■ WORK ORDER ■
Lines in the listing below that include the word "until" need to be copied.

================================

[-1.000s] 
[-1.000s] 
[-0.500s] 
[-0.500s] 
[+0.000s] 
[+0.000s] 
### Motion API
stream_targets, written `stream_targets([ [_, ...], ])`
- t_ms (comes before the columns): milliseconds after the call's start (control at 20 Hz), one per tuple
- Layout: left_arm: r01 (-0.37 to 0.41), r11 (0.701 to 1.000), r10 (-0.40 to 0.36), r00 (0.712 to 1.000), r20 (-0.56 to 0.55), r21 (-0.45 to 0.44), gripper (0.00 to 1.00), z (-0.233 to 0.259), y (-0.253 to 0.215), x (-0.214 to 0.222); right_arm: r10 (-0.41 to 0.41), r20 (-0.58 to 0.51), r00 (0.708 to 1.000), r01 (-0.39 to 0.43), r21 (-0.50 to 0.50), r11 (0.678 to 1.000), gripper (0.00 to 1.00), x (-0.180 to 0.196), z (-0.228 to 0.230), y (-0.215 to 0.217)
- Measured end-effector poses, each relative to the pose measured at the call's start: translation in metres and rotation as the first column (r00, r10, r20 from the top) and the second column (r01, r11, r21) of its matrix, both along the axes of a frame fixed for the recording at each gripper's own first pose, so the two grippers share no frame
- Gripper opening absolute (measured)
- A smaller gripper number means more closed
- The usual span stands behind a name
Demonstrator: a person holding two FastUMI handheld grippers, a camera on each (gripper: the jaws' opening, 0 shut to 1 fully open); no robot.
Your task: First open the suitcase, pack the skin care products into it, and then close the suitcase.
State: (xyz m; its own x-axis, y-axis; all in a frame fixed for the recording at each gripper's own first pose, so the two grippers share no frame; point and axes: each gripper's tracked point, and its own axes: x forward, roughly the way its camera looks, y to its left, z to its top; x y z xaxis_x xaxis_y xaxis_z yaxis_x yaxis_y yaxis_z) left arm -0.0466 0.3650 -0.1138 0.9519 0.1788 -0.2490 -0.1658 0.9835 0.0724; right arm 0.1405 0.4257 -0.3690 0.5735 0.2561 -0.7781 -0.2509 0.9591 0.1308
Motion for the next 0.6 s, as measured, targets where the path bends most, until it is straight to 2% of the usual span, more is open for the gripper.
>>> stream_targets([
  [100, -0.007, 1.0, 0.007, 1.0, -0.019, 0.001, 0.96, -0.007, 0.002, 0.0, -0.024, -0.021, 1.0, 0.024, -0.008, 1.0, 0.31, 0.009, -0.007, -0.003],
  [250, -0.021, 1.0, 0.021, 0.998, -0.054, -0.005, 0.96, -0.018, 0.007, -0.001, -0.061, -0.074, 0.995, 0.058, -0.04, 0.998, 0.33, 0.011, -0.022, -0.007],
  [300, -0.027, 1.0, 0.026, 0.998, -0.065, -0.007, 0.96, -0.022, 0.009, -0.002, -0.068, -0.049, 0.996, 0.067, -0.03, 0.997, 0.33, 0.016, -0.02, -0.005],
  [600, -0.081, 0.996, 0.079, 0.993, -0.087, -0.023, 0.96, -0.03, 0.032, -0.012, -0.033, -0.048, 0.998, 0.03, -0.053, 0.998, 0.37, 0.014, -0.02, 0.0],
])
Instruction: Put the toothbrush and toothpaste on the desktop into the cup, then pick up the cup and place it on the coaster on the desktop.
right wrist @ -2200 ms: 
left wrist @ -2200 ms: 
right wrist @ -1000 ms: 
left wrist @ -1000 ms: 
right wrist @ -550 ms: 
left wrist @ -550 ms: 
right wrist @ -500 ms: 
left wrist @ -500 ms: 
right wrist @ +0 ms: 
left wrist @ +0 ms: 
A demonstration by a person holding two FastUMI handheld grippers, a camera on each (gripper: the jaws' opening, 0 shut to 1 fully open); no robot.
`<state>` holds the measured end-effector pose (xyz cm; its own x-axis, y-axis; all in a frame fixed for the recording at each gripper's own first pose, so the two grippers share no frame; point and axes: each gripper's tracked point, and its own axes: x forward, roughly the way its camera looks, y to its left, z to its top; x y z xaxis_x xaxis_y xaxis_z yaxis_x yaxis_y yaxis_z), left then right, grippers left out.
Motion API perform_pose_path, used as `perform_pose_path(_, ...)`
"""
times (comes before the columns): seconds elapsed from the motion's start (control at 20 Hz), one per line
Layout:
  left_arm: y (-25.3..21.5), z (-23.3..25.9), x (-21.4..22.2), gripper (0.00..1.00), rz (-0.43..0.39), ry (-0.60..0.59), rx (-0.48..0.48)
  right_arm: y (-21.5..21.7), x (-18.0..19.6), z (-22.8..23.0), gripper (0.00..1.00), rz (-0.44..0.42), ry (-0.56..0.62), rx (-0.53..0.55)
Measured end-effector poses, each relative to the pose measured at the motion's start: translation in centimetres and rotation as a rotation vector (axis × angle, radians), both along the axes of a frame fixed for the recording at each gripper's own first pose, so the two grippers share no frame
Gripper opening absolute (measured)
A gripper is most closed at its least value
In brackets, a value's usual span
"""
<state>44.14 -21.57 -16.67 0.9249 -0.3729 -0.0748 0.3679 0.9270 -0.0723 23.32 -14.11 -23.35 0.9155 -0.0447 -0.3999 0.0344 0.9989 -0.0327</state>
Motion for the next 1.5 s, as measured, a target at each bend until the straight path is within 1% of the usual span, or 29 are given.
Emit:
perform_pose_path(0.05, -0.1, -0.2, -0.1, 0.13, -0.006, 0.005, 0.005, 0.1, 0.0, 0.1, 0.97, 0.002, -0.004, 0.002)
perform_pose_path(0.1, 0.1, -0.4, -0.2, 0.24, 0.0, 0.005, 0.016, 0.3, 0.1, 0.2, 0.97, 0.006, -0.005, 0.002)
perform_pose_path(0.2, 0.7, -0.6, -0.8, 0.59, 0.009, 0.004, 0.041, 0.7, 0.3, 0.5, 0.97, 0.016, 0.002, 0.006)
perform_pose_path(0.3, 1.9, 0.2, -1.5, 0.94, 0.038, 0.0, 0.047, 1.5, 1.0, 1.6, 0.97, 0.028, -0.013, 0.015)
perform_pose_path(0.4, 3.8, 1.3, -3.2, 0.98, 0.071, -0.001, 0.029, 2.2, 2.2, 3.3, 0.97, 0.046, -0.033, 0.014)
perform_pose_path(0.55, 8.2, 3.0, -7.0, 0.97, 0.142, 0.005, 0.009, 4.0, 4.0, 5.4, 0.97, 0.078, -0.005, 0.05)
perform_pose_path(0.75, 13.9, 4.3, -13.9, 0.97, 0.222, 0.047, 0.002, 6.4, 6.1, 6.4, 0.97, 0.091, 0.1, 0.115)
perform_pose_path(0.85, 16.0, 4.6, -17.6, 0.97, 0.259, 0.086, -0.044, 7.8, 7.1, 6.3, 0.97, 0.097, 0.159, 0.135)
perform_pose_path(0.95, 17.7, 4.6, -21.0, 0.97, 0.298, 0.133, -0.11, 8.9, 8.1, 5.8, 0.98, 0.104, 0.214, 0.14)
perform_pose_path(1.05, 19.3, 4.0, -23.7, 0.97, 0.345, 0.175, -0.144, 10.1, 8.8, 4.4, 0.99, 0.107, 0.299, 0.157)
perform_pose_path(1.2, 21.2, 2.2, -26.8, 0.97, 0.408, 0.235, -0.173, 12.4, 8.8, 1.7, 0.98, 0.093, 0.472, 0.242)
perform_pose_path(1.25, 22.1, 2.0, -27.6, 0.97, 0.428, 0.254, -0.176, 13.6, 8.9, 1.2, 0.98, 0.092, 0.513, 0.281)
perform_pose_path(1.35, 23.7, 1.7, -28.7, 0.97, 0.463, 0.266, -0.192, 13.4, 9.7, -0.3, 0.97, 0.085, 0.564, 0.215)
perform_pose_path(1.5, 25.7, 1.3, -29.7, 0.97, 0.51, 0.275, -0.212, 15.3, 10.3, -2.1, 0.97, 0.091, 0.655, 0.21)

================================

■ RESPONSE FOR THIS EXERCISE ■
Motion for the next 0.6 s, as measured, targets where the path bends most, until it is straight to 2% of the usual span, more is open for the gripper.
Motion for the next 1.5 s, as measured, a target at each bend until the straight path is within 1% of the usual span, or 29 are given.

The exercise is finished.